Il pareggio col Napoli, il terzo consecutivo dopo le due vittorie di inizio campionato, non cambiano la sostanza dei ragionamenti fatti e da fare sulla stagione in corso. Non li cambia perché si intravedono i margini sul quale è stato fondato il nuovo progetto, e allo stesso tempo ne lascia intuire anche i limiti, dopo gli esperimenti provati e la comparazione con i risultati pieni (non) ottenuti. Se poi saremo qui a ripetere le stesse cose, o a minimizzarle senza fare passi in avanti, allora si tratterà di rivedere e correggere il tiro.

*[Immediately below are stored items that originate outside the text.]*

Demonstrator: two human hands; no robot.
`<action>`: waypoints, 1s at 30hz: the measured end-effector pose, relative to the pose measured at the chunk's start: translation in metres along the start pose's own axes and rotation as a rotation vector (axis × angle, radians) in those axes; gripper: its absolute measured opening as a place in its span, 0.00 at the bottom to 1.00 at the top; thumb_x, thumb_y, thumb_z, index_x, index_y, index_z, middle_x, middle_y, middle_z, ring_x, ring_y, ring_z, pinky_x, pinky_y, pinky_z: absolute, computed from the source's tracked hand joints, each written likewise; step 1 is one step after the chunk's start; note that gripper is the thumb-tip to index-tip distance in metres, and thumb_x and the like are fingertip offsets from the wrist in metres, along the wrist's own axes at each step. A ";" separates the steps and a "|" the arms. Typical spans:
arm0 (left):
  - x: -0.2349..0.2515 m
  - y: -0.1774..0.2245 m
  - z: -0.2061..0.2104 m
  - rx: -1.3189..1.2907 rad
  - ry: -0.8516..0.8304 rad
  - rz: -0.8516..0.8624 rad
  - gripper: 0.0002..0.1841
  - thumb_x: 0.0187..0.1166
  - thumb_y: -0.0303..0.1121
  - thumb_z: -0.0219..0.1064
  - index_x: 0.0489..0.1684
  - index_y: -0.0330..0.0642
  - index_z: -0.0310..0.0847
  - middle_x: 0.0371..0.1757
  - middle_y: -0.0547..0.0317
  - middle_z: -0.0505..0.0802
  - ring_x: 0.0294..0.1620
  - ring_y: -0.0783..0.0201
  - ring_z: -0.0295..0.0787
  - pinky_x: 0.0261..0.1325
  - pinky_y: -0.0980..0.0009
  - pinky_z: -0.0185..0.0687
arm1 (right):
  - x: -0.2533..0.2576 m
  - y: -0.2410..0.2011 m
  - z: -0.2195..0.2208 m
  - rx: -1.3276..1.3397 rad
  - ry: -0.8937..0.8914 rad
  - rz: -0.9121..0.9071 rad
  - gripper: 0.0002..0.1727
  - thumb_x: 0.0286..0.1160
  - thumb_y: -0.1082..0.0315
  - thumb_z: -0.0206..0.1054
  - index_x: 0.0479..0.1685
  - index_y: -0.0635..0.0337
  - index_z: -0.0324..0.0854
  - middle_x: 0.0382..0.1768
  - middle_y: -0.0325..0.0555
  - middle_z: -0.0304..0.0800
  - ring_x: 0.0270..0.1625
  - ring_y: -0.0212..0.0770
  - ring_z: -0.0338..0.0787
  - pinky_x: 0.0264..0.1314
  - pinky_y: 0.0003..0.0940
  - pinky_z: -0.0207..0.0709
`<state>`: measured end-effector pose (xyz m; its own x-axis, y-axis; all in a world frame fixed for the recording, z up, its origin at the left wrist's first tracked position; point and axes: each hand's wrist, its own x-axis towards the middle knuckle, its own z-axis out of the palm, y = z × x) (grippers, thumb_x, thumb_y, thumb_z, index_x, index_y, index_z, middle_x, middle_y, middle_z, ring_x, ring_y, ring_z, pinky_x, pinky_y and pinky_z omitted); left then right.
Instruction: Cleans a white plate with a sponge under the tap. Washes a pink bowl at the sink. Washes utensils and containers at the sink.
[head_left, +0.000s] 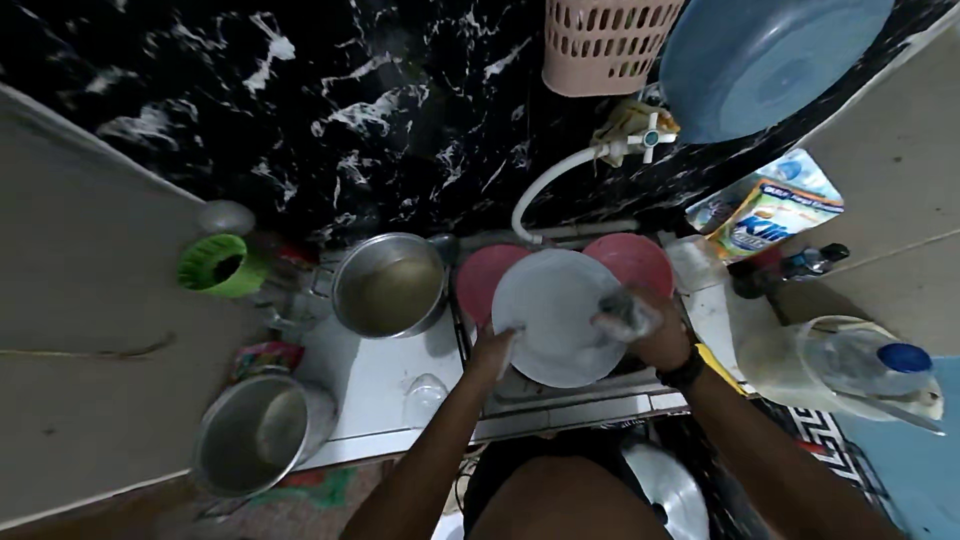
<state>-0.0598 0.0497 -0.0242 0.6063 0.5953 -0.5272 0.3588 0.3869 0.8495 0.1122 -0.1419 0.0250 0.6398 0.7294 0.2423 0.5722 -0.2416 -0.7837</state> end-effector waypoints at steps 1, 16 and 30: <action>-0.002 -0.001 0.000 0.026 -0.009 0.019 0.30 0.81 0.29 0.68 0.83 0.33 0.63 0.68 0.42 0.85 0.63 0.59 0.87 0.64 0.62 0.87 | 0.009 -0.004 0.002 0.099 0.069 0.040 0.20 0.69 0.58 0.76 0.51 0.66 0.87 0.42 0.46 0.95 0.42 0.35 0.94 0.48 0.37 0.91; -0.020 0.001 0.021 0.007 -0.011 0.117 0.29 0.85 0.27 0.62 0.84 0.28 0.60 0.72 0.39 0.82 0.68 0.63 0.84 0.71 0.67 0.81 | 0.003 -0.006 0.028 -0.495 -0.260 0.152 0.25 0.77 0.48 0.68 0.66 0.53 0.89 0.69 0.59 0.85 0.73 0.59 0.83 0.75 0.57 0.77; -0.026 0.008 0.028 0.195 -0.109 0.171 0.34 0.84 0.26 0.60 0.90 0.28 0.49 0.84 0.34 0.71 0.82 0.57 0.72 0.83 0.65 0.68 | 0.042 -0.009 0.054 -0.384 -0.398 0.148 0.25 0.67 0.74 0.75 0.68 0.65 0.85 0.77 0.67 0.78 0.82 0.69 0.73 0.83 0.63 0.67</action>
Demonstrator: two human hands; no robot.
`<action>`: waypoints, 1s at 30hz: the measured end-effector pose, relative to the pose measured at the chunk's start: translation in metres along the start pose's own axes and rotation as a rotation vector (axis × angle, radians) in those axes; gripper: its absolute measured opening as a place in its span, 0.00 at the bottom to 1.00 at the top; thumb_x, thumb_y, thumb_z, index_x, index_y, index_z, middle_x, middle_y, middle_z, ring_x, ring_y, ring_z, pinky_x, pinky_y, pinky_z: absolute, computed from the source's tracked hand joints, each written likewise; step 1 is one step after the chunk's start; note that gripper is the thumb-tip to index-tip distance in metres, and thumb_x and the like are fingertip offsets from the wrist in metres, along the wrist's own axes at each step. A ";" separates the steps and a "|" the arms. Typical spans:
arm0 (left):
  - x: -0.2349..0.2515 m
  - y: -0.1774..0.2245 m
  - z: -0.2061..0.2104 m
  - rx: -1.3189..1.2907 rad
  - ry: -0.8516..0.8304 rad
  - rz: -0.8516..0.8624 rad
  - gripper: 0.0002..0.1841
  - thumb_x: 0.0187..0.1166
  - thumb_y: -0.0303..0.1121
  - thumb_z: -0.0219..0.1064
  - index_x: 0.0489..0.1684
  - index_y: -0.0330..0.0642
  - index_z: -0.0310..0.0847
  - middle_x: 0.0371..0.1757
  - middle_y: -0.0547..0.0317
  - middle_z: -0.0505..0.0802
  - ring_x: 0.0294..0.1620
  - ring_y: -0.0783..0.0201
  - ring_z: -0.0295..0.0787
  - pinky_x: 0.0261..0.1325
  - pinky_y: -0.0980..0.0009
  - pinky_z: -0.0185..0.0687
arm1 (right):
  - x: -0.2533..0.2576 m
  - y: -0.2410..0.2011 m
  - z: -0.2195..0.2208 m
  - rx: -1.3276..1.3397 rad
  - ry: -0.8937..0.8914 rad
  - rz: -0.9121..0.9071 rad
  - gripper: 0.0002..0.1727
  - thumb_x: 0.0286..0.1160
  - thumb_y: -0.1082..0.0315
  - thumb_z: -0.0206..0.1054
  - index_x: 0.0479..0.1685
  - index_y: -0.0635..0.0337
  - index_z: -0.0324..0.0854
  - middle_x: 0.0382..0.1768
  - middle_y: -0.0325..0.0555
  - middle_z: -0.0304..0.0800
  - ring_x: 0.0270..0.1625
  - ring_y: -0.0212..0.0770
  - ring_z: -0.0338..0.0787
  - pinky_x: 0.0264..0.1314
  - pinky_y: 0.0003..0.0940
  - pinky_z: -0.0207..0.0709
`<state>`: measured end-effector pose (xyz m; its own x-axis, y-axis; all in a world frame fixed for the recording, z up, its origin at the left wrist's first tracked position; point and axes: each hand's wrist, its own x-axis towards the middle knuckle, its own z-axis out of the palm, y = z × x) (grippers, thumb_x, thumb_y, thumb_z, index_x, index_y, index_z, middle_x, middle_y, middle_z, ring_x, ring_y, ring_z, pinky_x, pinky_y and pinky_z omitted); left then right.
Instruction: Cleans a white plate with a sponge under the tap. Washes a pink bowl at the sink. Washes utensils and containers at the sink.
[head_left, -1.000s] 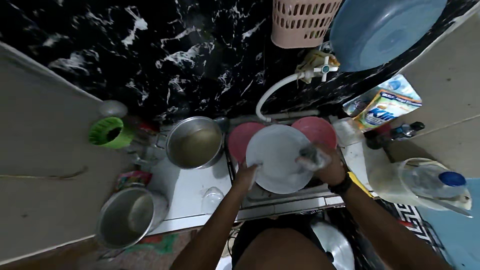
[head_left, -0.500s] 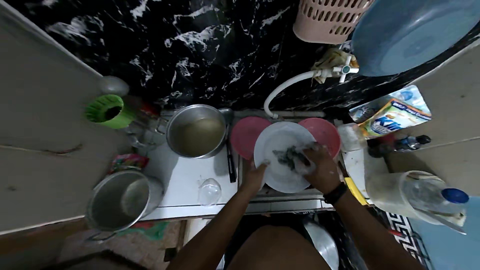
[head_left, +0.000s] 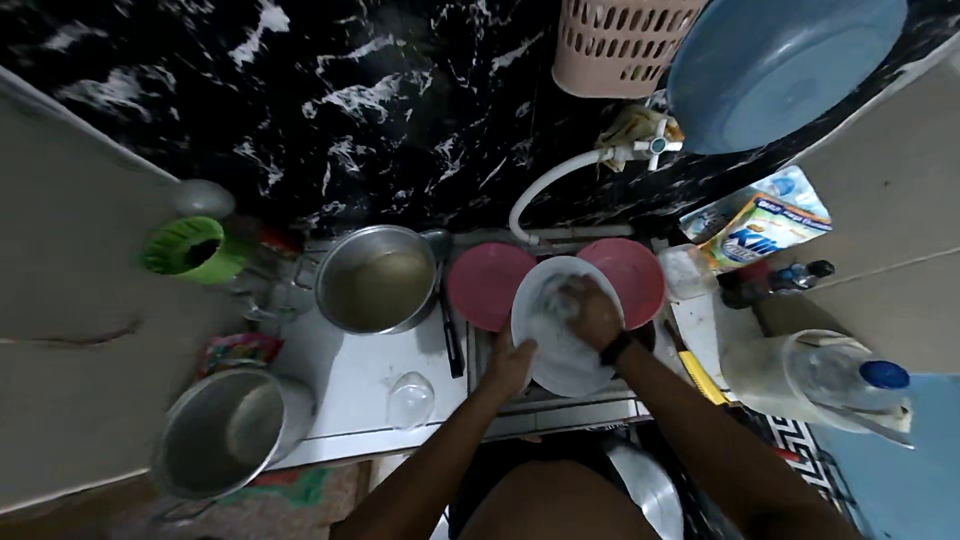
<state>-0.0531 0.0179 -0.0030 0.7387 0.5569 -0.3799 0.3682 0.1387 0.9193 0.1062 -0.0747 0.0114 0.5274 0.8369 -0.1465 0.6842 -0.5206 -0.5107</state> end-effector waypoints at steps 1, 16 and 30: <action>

Resta il fatto che questa Juventus, la Juventus di Thiago e dei tifosi che reclamavano a gran voce un taglio col passato, prova a impostare il proprio gioco – ancora macchinoso - con ogni avversario. La regola dei tre gol fatti è durata due partite, mentre quella della porta inviolata ha dimostrato resistenza più longeva. Tutto attorno ruota un sistema di gioco dinamico che ha però bisogno di tempo per riuscire a trovare l'amalgama giusta tra i suoi interpreti. Non è solo nel capitolo spese, con i duecento milioni utilizzati per fare mercato, che si devono trovare le risposte, quanto nella fiducia che bisogna avere nelle risorse tecniche che si hanno a disposizione.
Thiago Motta è sicuramente un allenatore preparato e sicuro di sé, forse un “pelino” troppo, ma allo stesso tempo non disdegna coraggio nelle sue scelte.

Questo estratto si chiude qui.